--- REQUIRED WORK ---
Every line that contains the word "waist" is to be copied from the listing.

--- AVAILABLE DATA ---
● ● ● ● ●

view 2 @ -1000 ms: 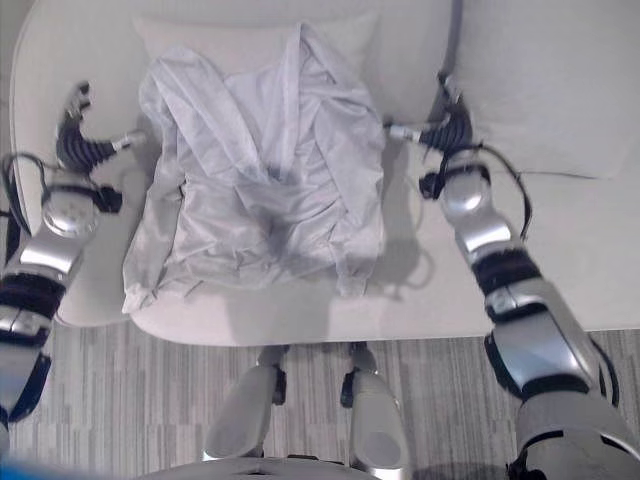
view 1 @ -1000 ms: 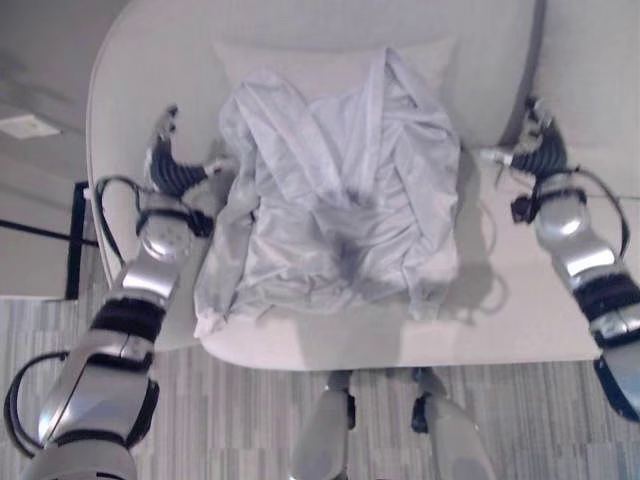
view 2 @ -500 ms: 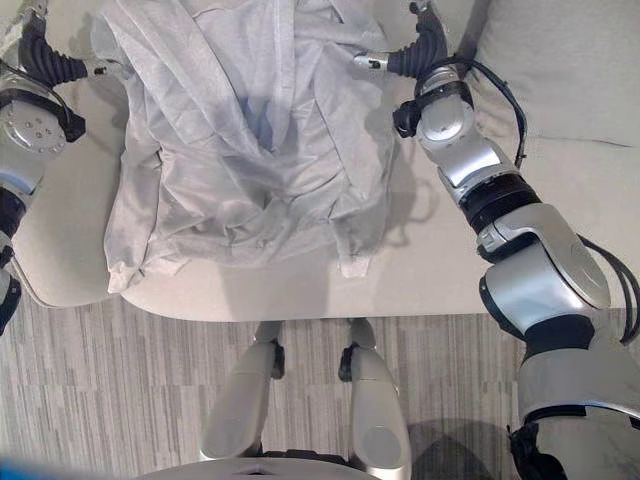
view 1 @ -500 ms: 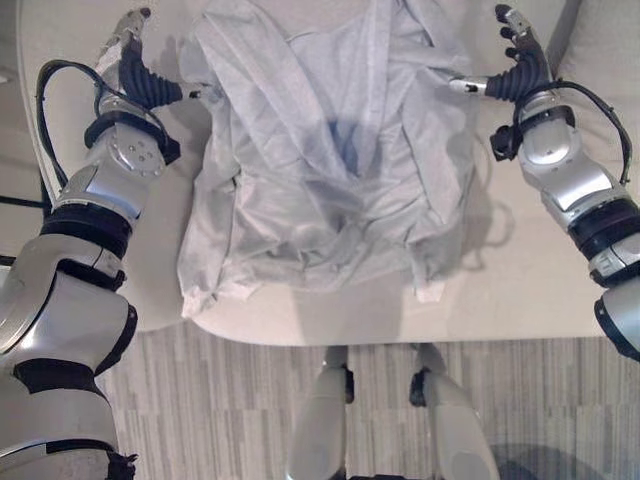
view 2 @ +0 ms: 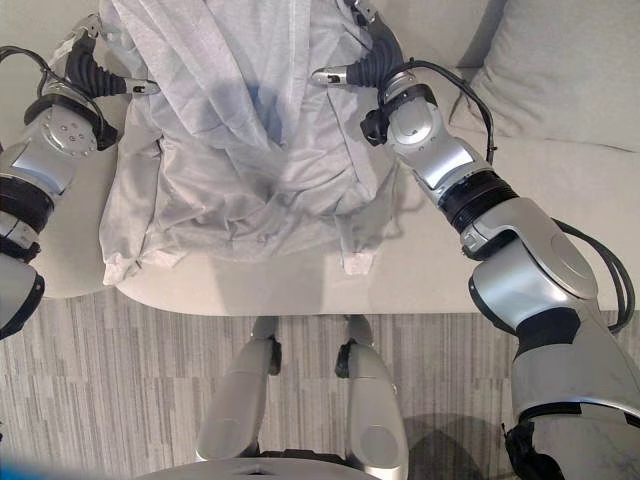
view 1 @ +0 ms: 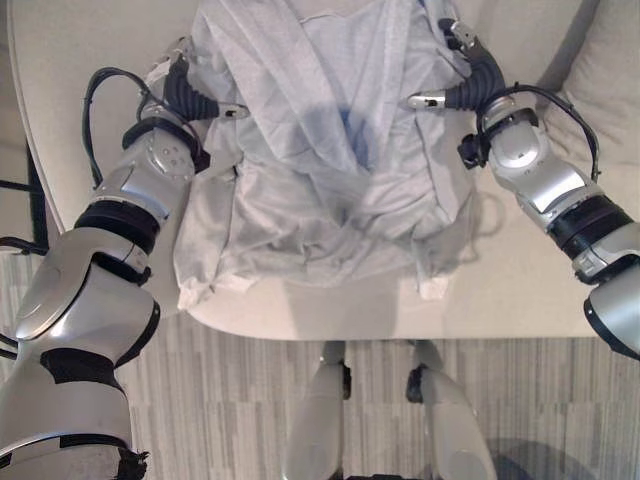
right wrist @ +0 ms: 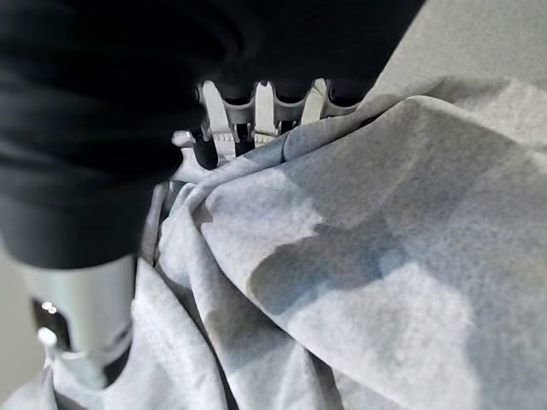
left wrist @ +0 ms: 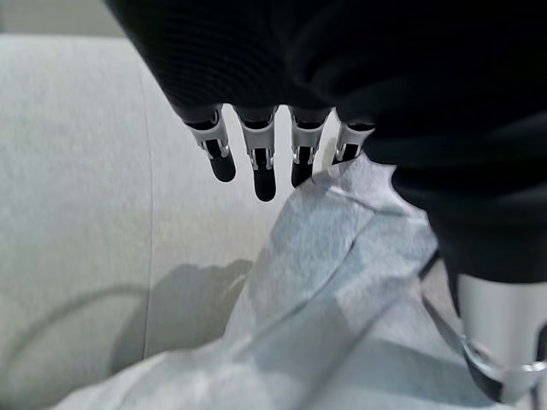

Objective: Hang the clothes on the sofa on the clothes rack.

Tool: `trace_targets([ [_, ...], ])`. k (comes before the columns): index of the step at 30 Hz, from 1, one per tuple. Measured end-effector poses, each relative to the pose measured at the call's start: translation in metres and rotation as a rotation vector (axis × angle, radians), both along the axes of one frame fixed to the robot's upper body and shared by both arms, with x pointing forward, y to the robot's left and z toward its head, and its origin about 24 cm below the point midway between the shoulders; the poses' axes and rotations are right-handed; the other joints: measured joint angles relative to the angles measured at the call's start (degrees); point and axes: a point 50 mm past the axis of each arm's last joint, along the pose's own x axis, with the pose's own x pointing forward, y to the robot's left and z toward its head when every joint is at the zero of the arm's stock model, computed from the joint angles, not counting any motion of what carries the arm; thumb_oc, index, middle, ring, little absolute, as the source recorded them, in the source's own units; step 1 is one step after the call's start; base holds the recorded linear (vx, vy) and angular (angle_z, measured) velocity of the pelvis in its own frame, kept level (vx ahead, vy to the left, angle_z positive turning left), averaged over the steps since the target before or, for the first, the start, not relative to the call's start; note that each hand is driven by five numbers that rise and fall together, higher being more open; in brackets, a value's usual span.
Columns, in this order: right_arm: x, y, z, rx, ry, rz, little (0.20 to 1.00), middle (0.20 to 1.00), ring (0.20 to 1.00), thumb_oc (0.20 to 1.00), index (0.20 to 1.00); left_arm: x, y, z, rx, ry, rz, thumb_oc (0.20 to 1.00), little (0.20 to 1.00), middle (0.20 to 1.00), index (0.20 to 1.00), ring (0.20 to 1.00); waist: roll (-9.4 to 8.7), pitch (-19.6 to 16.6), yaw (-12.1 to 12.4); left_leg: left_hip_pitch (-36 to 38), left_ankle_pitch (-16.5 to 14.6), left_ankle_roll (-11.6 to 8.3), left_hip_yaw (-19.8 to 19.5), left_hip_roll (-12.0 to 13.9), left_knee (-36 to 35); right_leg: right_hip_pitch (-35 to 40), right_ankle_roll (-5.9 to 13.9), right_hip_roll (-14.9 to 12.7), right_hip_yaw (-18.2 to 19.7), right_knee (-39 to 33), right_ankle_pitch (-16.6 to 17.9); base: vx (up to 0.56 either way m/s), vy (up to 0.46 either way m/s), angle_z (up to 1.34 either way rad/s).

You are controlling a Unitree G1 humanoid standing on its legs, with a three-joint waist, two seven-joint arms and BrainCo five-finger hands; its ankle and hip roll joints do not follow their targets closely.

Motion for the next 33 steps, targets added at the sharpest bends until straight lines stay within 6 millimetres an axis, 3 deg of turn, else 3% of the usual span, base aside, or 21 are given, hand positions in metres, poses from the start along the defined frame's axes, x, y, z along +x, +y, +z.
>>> trace_targets([
  [9, 0.006, 0.01, -0.014, -0.033, 0.047, -0.01, 1.0, 1.0, 1.0, 1.0, 1.0, 0.006, -0.013, -0.011, 0.034, 0.055, -0.016, 1.0, 1.0, 1.0, 1.0, 1.0, -1.03, -0.1, -0.2, 0.0, 0.1, -0.02, 0.0, 0.0, 0.0, 0.0, 0.04, 0.0, 0.0, 0.0, 0.2, 0.0, 0.0, 0.0],
  [20, 0.012, 0.017, -0.014, -0.085, 0.026, -0.09, 1.0, 1.0, 1.0, 1.0, 1.0, 0.008, -0.017, 0.006, 0.091, 0.039, 0.007, 1.0, 1.0, 1.0, 1.0, 1.0, -2.25, -0.3, -0.3, -1.2, 0.3, 0.15, 0.0, -0.1, 0.0, -1.2, 0.04, -0.1, 0.1, 0.0, 0.3, 0.0, 0.0, 0.0],
  [30, 0.011, 0.027, -0.011, -0.151, -0.032, -0.128, 1.0, 1.0, 1.0, 1.0, 1.0, 0.007, -0.016, 0.012, 0.097, 0.001, 0.031, 1.0, 1.0, 1.0, 1.0, 1.0, -2.31, -0.3, -0.8, -2.0, 0.5, 0.37, 0.1, -0.3, 0.0, -2.0, 0.01, -0.2, 0.2, 0.0, 0.5, 0.0, 0.0, 0.0],
  [31, 0.011, 0.029, -0.011, -0.148, -0.036, -0.128, 0.837, 0.837, 0.837, 0.837, 0.837, 0.007, -0.016, 0.012, 0.099, -0.006, 0.036, 1.0, 1.0, 1.0, 1.0, 1.0, -2.31, -0.3, -0.9, -2.0, 0.5, 0.38, 0.1, -0.3, 0.0, -2.0, 0.01, -0.2, 0.2, 0.0, 0.5, 0.0, 0.0, 0.0],
  [32, 0.011, 0.03, -0.011, -0.149, -0.04, -0.134, 0.2, 0.2, 0.2, 0.2, 0.2, 0.007, -0.016, 0.012, 0.108, -0.009, 0.042, 1.0, 1.0, 1.0, 1.0, 1.0, -2.31, -0.3, -0.9, -2.0, 0.5, 0.38, 0.1, -0.3, 0.0, -2.0, 0.01, -0.2, 0.2, 0.0, 0.5, 0.0, 0.0, 0.0],
  [33, 0.011, 0.035, -0.013, -0.154, -0.058, -0.145, 0.2, 0.2, 0.2, 0.2, 0.2, 0.007, -0.017, 0.012, 0.121, -0.02, 0.056, 1.0, 1.0, 1.0, 1.0, 1.0, -2.32, -0.3, -1.0, -2.0, 0.5, 0.3, 0.1, -0.3, 0.0, -2.0, 0.01, -0.2, 0.2, 0.0, 0.5, 0.0, 0.0, 0.0],
])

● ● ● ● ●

--- TASK OUTPUT ---
Columns, in this order: right_arm: x, y, z, rx, ry, rz, little (0.20 to 1.00), middle (0.20 to 1.00), ring (0.20 to 1.00), thumb_oc (0.20 to 1.00), index (0.20 to 1.00); left_arm: x, y, z, rx, ry, rz, thumb_oc (0.20 to 1.00), little (0.20 to 1.00), middle (0.20 to 1.00), index (0.20 to 1.00), ring (0.20 to 1.00); waist: roll (-9.4 to 8.7), pitch (-19.6 to 16.6), yaw (-12.1 to 12.4); left_leg: left_hip_pitch (-36 to 38), left_ankle_pitch (-16.5 to 14.6), left_ankle_roll (-11.6 to 8.3), left_hip_yaw (-19.8 to 19.5), left_hip_roll (-12.0 to 13.9), left_knee (-36 to 35); right_leg: right_hip_pitch (-35 to 40), right_ankle_roll (-5.9 to 13.9), right_hip_roll (-14.9 to 12.7), right_hip_yaw (-18.2 to 19.7), right_knee (-39 to 33), right_ankle_pitch (-16.6 to 17.9); base: vx (up to 0.56 either way m/s), vy (up to 0.46 either way m/s), angle_z (up to 1.34 either way rad/s).
You are controlling a Unitree G1 humanoid standing on its legs, with a three-joint waist, two seven-joint arms and BrainCo five-finger hands; its ankle and hip roll joints do not follow their targets closely.

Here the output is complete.